What you return should match the listing exactly, minus its images.
------------
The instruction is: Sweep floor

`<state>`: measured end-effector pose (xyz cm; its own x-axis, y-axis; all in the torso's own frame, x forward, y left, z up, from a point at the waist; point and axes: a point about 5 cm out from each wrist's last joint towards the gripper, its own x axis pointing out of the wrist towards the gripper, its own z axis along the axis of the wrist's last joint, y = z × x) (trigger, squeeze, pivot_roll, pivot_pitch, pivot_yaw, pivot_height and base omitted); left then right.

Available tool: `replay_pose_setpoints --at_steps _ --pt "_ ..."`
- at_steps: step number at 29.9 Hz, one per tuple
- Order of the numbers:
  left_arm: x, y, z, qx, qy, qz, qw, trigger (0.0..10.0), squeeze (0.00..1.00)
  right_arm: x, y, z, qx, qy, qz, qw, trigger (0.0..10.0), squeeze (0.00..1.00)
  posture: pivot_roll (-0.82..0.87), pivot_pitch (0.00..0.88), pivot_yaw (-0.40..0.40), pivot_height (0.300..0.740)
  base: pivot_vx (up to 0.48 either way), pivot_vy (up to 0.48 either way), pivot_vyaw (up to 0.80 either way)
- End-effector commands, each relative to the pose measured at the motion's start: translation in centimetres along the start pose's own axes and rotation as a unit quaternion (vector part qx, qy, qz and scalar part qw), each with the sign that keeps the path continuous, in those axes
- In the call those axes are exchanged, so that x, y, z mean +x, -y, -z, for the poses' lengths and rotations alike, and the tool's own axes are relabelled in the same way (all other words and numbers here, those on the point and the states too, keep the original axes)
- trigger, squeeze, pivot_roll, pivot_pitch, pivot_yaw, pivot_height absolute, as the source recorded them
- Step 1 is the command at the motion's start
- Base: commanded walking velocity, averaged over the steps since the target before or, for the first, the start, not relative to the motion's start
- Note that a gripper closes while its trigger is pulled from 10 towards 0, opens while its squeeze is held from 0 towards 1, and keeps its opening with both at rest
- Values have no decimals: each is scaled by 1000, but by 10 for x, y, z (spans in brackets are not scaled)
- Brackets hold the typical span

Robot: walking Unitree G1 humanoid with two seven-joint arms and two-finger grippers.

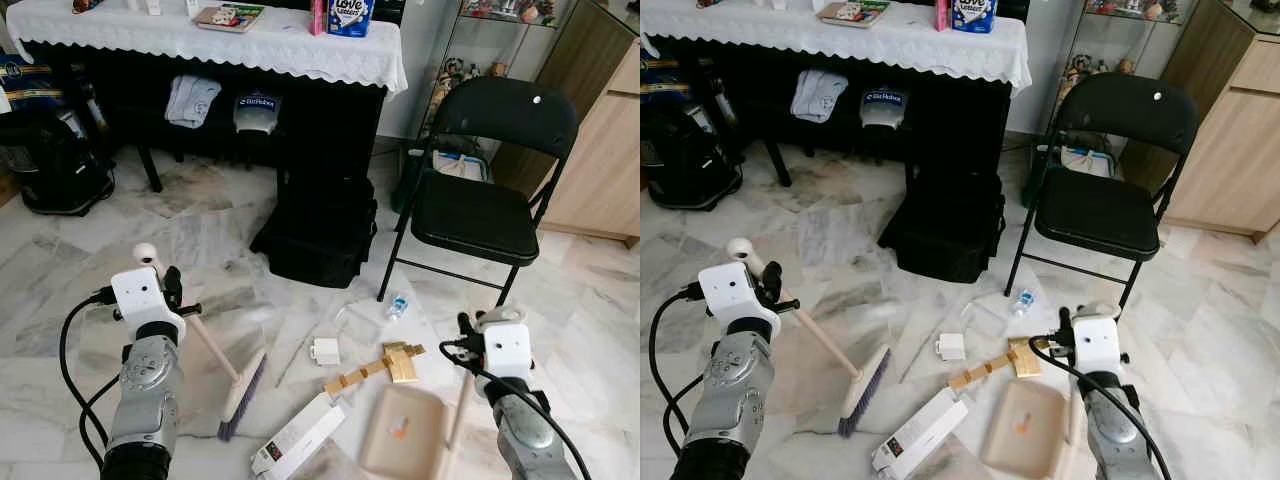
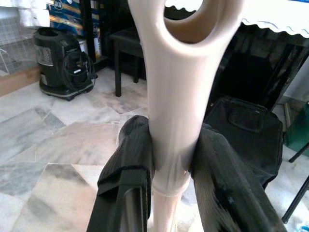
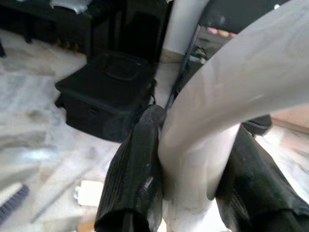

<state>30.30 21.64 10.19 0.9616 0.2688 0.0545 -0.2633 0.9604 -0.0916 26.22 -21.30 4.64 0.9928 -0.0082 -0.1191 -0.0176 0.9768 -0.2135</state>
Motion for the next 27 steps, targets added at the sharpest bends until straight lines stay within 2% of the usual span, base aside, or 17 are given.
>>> replay_pose_setpoints --at_steps 1,10,21,27 --pt "4 -1 -8 1 14 -2 1000 10000 0 0 0 3 -2 -2 -6 1000 10000 0 -51 88 -64 740 0 0 0" --pt "6 -4 -10 8 17 -1 1000 10000 0 -1 -7 10 13 -10 -22 1000 10000 0 -47 91 -63 740 0 0 0" --pt "4 -5 -5 10 8 0 1000 10000 0 -5 -2 21 6 -26 0 1000 10000 0 -49 90 -64 740 0 0 0" --pt "5 -14 -2 32 -4 -13 999 10000 0 -3 -2 20 7 -24 -1 1000 10000 0 -46 87 -63 740 0 0 0"
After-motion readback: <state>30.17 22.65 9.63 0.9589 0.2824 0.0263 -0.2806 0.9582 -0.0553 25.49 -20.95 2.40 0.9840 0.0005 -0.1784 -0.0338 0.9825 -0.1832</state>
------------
-- Exercise response --
The instruction is: Sweep floor

`<state>`: measured end-effector pose (xyz cm; its own x-axis, y-axis; all in the torso's own frame, x forward, y left, z up, from a point at the waist; point and axes: a point about 5 cm out from each wrist's last joint towards the gripper, its own x axis pointing out of the wrist towards the gripper, its own z axis along the axis of the wrist's last joint, y = z × x) (trigger, squeeze, pivot_roll, pivot_pitch, pivot_yaw, pivot_height and base omitted); left then right.

Available tool: `replay_pose_setpoints --at_steps _ --pt "_ ..."`
- at_steps: step number at 29.9 Hz, one per tuple
- Order of the numbers:
  left_arm: x, y, z, qx, qy, qz, qw, trigger (0.0..10.0), squeeze (0.00..1.00)
  right_arm: x, y, z, qx, qy, qz, qw, trigger (0.0..10.0), squeeze (0.00..1.00)
  posture: pivot_roll (-0.82..0.87), pivot_pitch (0.00..0.88), pivot_yaw (-0.40..0.40), pivot_height (0.300..0.740)
  base: pivot_vx (up to 0.48 either way), pivot_vy (up to 0.48 either way), pivot_vyaw (up to 0.80 either way)
- End-effector commands, each relative to the pose measured at the motion's start: translation in centimetres along the start pose's own axes and rotation as a unit quaternion (vector part qx, qy, qz and scalar part qw), each with the sign that keeps the path continuous, in those axes
- In the call those axes are exchanged, so that x, y, z mean +x, -y, -z, for the poses' lengths and rotations alike, and the tool's own axes are relabelled in the same way (all other words and numbers here, those on the point and the states too, keep the original axes)
- trigger, squeeze, pivot_roll, pivot_pitch, pivot_yaw, pivot_height absolute, as the source recorded them
- Step 1 is the command at the motion's start
- Base: commanded walking velocity, averaged over the steps since the target before or, for the first, the start, not relative to the motion's start
- Note that a gripper closes while its trigger is pulled from 10 towards 0, opens while its squeeze is held from 0 towards 1, and keeps its opening with both at rest
- Values have no decimals: each is scaled by 1000, but by 10 for x, y, z (spans in brackets are not scaled)
- Brackets hold the typical span

Robot: walking Unitree G1 humanoid with two seven-joint arms and two-finger grippers.


<state>30.30 21.64 10.19 0.9616 0.2688 0.0545 -0.2633 0.9604 -0.0916 26.22 -21.30 4.64 0.9928 -0.0082 -0.1191 -0.0176 0.9768 -0.2135</state>
Motion for the next 27 steps, targets added at the sharpest bends until straight lines stay within 2% of the usual span, base aside, or 17 are given.
>>> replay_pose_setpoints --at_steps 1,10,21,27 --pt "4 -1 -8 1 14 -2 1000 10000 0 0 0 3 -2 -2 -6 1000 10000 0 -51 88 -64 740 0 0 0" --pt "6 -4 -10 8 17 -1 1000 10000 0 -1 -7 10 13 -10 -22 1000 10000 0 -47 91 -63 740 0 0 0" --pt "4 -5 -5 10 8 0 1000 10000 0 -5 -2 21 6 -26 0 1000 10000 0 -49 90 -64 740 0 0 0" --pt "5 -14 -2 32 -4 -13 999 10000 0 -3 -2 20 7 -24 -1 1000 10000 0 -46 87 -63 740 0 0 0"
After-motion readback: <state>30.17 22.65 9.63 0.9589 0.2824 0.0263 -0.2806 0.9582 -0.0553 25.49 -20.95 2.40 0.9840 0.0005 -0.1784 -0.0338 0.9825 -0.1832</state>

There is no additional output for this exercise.